* Work instructions:
Each record must appear in the answer exactly as given.

* Source data:
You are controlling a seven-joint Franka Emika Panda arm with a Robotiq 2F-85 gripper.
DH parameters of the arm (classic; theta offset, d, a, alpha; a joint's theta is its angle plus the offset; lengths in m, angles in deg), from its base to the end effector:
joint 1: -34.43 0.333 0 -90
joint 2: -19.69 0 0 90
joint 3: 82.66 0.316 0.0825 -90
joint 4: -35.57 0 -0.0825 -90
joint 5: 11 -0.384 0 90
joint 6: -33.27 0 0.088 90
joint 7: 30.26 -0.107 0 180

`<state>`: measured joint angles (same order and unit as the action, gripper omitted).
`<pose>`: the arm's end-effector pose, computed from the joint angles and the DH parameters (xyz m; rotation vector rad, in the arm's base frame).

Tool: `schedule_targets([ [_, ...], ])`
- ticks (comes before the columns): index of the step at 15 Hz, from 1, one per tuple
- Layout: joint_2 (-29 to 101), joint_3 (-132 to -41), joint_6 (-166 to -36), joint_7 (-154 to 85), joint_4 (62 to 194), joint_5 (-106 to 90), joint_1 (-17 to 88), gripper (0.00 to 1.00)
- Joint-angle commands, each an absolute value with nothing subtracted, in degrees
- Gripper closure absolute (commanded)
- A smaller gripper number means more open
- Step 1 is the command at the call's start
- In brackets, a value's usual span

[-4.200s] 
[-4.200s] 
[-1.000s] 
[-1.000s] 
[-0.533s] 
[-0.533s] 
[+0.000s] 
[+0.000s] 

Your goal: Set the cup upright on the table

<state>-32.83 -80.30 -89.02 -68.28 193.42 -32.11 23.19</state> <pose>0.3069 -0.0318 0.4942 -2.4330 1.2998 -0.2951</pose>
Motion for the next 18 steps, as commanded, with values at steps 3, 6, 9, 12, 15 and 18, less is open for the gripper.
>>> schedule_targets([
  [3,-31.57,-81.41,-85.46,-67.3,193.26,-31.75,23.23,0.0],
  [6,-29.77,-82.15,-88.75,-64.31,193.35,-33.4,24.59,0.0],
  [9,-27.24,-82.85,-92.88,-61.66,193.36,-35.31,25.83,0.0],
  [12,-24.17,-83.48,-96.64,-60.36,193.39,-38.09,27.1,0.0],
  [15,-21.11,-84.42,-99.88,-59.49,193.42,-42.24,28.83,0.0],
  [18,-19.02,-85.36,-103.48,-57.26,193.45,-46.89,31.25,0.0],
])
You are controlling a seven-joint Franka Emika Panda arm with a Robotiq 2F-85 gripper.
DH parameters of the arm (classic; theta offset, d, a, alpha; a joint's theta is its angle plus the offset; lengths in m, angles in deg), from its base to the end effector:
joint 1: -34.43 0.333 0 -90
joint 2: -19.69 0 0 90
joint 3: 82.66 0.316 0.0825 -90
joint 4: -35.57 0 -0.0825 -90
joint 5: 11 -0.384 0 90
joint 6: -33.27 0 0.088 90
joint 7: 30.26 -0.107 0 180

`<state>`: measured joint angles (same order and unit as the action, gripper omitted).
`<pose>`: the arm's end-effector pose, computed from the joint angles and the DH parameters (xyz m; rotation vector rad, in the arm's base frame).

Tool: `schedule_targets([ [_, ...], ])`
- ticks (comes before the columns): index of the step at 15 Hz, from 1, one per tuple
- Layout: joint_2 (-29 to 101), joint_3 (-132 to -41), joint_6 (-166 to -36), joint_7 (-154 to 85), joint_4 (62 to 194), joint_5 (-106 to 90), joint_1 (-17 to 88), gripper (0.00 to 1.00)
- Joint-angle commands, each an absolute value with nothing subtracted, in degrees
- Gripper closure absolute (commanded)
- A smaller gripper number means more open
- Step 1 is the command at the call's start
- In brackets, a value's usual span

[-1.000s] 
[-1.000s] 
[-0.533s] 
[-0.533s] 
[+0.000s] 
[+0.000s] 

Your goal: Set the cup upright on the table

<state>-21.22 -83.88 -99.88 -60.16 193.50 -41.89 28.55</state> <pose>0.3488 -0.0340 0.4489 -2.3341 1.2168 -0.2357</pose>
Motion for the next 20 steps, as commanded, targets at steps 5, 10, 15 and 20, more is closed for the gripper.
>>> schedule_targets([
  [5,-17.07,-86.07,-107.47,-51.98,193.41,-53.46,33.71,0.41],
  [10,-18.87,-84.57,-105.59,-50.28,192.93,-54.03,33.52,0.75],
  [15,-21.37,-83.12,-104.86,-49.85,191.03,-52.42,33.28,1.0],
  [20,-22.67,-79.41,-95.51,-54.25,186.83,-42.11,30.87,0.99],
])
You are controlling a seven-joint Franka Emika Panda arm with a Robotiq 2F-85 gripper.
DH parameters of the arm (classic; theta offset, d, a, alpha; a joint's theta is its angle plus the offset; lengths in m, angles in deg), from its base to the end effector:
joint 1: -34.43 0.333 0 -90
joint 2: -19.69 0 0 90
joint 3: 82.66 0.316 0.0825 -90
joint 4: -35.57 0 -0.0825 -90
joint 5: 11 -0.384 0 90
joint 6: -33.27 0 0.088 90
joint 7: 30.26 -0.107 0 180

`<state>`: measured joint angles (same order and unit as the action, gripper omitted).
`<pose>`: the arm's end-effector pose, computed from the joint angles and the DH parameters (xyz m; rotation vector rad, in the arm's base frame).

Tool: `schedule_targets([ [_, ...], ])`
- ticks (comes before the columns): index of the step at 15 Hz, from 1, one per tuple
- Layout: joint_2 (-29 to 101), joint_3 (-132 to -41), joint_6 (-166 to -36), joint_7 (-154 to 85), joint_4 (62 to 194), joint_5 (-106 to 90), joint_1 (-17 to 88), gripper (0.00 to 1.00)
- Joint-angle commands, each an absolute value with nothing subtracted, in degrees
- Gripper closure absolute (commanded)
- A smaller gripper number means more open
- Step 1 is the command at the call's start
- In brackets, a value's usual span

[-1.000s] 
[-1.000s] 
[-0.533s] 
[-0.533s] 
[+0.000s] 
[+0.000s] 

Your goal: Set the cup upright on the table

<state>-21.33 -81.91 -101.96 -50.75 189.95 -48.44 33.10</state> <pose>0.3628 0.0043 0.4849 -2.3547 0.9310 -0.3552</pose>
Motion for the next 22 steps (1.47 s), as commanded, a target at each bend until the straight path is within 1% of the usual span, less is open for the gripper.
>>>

* Task response:
You are controlling a seven-joint Franka Emika Panda arm with a Robotiq 2F-85 gripper.
DH parameters of the arm (classic; theta offset, d, a, alpha; a joint's theta is its angle plus the offset; lengths in m, angles in deg), from its base to the end effector:
joint 1: -34.43 0.333 0 -90
joint 2: -19.69 0 0 90
joint 3: 82.66 0.316 0.0825 -90
joint 4: -35.57 0 -0.0825 -90
joint 5: 11 -0.384 0 90
joint 6: -33.27 0 0.088 90
joint 7: 30.26 -0.107 0 180

`<state>`: measured joint angles (same order and unit as the action, gripper omitted).
`<pose>`: the arm's end-effector pose, computed from the joint angles and the DH parameters (xyz m; rotation vector rad, in the arm's base frame).

Tool: `schedule_targets([ [_, ...], ])`
- ticks (comes before the columns): index of the step at 15 Hz, from 1, one per tuple
- Layout: joint_2 (-29 to 101), joint_3 (-132 to -41), joint_6 (-166 to -36), joint_7 (-154 to 85), joint_4 (62 to 194), joint_5 (-106 to 90), joint_1 (-17 to 88), gripper (0.00 to 1.00)
- Joint-angle commands, each an absolute value with nothing subtracted, in degrees
- Gripper closure absolute (commanded)
- A smaller gripper number means more open
- Step 1 is the command at the call's start
- In brackets, a value's usual span

[-4.200s] 
[-4.200s] 
[-1.000s] 
[-1.000s] 
[-0.533s] 
[-0.533s] 
[+0.000s] 
[+0.000s] 

Your goal: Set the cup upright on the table

<state>-32.83 -80.30 -89.02 -68.28 193.42 -32.11 23.19</state> <pose>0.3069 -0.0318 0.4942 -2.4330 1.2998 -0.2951</pose>
Motion for the next 18 steps, as commanded, with values at steps 3, 6, 9, 12, 15 and 18, less is open for the gripper.
>>> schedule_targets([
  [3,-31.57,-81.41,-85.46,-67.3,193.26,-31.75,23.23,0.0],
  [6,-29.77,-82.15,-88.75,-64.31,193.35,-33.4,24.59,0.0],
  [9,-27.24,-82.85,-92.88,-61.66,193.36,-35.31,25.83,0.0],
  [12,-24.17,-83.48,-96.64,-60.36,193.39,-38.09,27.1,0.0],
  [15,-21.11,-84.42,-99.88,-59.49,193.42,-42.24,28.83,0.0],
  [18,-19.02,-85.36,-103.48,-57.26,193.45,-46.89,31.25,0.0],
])
You are controlling a seven-joint Franka Emika Panda arm with a Robotiq 2F-85 gripper.
DH parameters of the arm (classic; theta offset, d, a, alpha; a joint's theta is its angle plus the offset; lengths in m, angles in deg), from its base to the end effector:
joint 1: -34.43 0.333 0 -90
joint 2: -19.69 0 0 90
joint 3: 82.66 0.316 0.0825 -90
joint 4: -35.57 0 -0.0825 -90
joint 5: 11 -0.384 0 90
joint 6: -33.27 0 0.088 90
joint 7: 30.26 -0.107 0 180

`<state>`: measured joint angles (same order and unit as the action, gripper omitted).
`<pose>`: the arm's end-effector pose, computed from the joint angles and the DH parameters (xyz m; rotation vector rad, in the arm's base frame).

Tool: `schedule_targets([ [_, ...], ])`
- ticks (comes before the columns): index of the step at 15 Hz, from 1, one per tuple
- Layout: joint_2 (-29 to 101), joint_3 (-132 to -41), joint_6 (-166 to -36), joint_7 (-154 to 85), joint_4 (62 to 194), joint_5 (-106 to 90), joint_1 (-17 to 88), gripper (0.00 to 1.00)
- Joint-angle commands, each an absolute value with nothing subtracted, in degrees
- Gripper closure absolute (commanded)
- A smaller gripper number means more open
- Step 1 is the command at the call's start
- In brackets, a value's usual span

[-1.000s] 
[-1.000s] 
[-0.533s] 
[-0.533s] 
[+0.000s] 
[+0.000s] 

Your goal: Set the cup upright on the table

<state>-21.22 -83.88 -99.88 -60.16 193.50 -41.89 28.55</state> <pose>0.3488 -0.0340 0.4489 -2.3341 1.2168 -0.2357</pose>
Motion for the next 20 steps, as commanded, targets at steps 5, 10, 15 and 20, more is closed for the gripper.
>>> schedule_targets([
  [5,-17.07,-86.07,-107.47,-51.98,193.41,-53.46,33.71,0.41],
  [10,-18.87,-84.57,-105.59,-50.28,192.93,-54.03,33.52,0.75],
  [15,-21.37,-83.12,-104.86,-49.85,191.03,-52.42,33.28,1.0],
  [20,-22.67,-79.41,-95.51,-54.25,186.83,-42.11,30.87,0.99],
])
You are controlling a seven-joint Franka Emika Panda arm with a Robotiq 2F-85 gripper.
DH parameters of the arm (classic; theta offset, d, a, alpha; a joint's theta is its angle plus the offset; lengths in m, angles in deg), from its base to the end effector:
joint 1: -34.43 0.333 0 -90
joint 2: -19.69 0 0 90
joint 3: 82.66 0.316 0.0825 -90
joint 4: -35.57 0 -0.0825 -90
joint 5: 11 -0.384 0 90
joint 6: -33.27 0 0.088 90
joint 7: 30.26 -0.107 0 180

`<state>`: measured joint angles (same order and unit as the action, gripper omitted).
`<pose>`: the arm's end-effector pose, computed from the joint angles and the DH parameters (xyz m; rotation vector rad, in the arm's base frame).

Tool: `schedule_targets([ [_, ...], ])`
- ticks (comes before the columns): index of the step at 15 Hz, from 1, one per tuple
- Layout: joint_2 (-29 to 101), joint_3 (-132 to -41), joint_6 (-166 to -36), joint_7 (-154 to 85), joint_4 (62 to 194), joint_5 (-106 to 90), joint_1 (-17 to 88), gripper (0.00 to 1.00)
- Joint-angle commands, each an absolute value with nothing subtracted, in degrees
- Gripper closure absolute (commanded)
- A smaller gripper number means more open
- Step 1 is the command at the call's start
- In brackets, a value's usual span

[-1.000s] 
[-1.000s] 
[-0.533s] 
[-0.533s] 
[+0.000s] 
[+0.000s] 

Your goal: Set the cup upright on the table

<state>-21.33 -81.91 -101.96 -50.75 189.95 -48.44 33.10</state> <pose>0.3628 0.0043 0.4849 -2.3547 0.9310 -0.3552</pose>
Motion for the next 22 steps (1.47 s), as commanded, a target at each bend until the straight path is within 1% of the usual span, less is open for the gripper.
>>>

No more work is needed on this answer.